EXERCISE DIRECTIONS
Scan the entries for the word "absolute", and copy every line where it appears.
═════ EXERCISE INPUTS
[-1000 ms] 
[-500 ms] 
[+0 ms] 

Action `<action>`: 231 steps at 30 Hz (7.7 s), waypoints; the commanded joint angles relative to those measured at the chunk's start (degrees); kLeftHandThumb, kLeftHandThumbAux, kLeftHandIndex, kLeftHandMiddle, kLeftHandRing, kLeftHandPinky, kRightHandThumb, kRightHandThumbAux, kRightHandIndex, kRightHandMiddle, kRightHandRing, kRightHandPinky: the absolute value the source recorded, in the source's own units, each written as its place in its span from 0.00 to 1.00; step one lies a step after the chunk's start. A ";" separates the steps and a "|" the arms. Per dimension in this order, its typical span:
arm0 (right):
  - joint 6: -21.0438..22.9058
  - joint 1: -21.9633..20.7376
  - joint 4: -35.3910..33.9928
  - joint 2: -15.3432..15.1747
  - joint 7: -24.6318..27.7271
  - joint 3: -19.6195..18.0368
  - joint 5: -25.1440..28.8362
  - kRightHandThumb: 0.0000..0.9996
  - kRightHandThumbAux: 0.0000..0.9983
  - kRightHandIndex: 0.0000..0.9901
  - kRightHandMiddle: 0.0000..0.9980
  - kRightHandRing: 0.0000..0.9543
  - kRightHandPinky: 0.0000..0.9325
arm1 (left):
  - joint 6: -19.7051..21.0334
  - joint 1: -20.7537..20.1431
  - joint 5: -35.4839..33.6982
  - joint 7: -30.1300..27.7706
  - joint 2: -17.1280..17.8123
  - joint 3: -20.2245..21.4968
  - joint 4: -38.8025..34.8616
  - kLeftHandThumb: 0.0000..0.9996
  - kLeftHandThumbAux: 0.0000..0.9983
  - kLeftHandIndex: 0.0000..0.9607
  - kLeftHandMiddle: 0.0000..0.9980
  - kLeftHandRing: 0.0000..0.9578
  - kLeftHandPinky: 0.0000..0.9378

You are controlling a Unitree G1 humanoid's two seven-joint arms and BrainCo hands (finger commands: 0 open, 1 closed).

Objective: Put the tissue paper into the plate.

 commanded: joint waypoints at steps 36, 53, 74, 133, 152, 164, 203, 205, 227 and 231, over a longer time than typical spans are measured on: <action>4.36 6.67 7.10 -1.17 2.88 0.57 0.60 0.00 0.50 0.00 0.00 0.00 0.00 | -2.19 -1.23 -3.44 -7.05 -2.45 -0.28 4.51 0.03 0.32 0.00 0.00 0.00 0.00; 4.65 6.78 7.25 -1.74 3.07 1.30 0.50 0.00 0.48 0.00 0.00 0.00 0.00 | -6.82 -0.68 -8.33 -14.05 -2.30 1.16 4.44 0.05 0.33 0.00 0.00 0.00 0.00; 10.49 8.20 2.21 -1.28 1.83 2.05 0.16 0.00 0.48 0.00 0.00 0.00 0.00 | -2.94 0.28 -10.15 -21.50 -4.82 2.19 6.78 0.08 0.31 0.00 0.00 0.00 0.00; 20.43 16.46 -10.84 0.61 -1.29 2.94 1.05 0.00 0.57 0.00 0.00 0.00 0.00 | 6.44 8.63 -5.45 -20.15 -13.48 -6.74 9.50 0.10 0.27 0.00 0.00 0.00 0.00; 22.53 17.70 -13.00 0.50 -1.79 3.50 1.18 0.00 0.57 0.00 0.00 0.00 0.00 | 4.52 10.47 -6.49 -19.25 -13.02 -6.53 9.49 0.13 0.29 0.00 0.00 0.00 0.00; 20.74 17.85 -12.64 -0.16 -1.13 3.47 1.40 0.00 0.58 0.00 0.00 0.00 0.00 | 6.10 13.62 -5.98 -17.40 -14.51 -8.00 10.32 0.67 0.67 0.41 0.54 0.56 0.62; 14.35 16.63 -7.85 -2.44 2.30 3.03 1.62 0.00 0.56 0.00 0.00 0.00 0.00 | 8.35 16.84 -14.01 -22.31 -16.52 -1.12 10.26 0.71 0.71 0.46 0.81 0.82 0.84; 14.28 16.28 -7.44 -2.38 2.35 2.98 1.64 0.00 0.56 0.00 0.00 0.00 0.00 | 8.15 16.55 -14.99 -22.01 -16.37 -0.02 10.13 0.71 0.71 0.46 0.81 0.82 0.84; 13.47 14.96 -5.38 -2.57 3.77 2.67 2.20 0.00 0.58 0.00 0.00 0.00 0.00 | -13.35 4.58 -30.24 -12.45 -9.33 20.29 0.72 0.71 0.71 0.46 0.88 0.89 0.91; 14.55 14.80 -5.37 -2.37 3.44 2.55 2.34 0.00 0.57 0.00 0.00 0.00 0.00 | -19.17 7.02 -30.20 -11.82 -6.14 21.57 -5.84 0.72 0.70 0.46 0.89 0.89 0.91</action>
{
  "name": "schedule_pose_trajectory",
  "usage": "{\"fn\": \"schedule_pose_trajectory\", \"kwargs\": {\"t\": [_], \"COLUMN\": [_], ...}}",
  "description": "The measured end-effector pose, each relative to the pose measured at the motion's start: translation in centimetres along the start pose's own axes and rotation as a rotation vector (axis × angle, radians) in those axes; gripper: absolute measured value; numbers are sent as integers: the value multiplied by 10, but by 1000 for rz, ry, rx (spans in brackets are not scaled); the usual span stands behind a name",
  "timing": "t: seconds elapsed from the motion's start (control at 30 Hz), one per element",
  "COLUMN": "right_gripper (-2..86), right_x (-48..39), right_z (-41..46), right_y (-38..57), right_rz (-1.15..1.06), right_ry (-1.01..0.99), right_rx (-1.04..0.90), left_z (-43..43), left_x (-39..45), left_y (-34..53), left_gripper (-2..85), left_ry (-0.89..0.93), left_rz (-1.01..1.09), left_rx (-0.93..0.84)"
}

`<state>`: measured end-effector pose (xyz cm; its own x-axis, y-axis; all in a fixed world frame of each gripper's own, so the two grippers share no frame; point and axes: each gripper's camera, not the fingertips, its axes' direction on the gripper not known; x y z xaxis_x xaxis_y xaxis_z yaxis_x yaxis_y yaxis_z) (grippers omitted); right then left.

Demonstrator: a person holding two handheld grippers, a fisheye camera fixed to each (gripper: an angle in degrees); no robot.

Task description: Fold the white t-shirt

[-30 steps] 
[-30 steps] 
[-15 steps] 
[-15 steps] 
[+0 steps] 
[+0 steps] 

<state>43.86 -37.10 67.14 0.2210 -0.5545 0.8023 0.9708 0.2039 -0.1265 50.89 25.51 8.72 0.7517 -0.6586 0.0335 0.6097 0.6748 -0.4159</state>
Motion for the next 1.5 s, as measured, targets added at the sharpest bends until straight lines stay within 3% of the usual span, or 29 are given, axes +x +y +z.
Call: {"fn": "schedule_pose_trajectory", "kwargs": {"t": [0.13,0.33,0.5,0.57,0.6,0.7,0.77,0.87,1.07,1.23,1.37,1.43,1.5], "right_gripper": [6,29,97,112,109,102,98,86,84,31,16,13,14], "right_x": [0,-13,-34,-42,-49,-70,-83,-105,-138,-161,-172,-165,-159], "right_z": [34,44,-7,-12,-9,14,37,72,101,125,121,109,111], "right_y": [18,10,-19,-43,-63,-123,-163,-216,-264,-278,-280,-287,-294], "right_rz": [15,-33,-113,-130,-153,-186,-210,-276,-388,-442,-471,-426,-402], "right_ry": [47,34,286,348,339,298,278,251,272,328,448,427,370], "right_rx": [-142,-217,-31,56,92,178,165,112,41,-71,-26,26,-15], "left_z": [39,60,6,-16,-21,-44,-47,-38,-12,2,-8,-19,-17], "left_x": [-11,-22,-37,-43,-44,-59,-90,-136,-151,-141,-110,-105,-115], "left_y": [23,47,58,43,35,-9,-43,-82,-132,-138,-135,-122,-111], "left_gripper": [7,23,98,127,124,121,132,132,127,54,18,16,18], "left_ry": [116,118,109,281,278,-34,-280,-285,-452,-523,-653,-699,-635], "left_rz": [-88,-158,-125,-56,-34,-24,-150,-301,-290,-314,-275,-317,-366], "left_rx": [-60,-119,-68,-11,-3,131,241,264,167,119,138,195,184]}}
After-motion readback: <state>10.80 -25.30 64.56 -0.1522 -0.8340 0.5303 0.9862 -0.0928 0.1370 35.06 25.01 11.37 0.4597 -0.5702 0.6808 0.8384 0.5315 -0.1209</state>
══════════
EXERCISE RESPONSE
Action `<action>`: 231 steps at 30 Hz (7.7 s), waypoints; the commanded joint angles relative to those measured at the chunk's start (degrees); kLeftHandThumb, kLeftHandThumbAux, kLeftHandIndex, kLeftHandMiddle, kLeftHandRing, kLeftHandPinky, kRightHandThumb, kRightHandThumbAux, kRightHandIndex, kRightHandMiddle, kRightHandRing, kRightHandPinky: the absolute value the source recorded, in the source's own units, each written as its place in its span from 0.00 to 1.00; step one lies a step after the chunk's start. A ";" separates the steps and a "|" the arms. Per dimension in this order, its typical span:
  "description": "The measured end-effector pose, each relative to the pose measured at the motion's start: translation in centimetres along the start pose's own axes and rotation as a rotation vector (axis × angle, radians) in those axes; gripper: absolute measured value; numbers are sent as integers: the value multiplied by 10, but by 1000 for rz, ry, rx (spans in brackets are not scaled); the usual span stands behind a name",

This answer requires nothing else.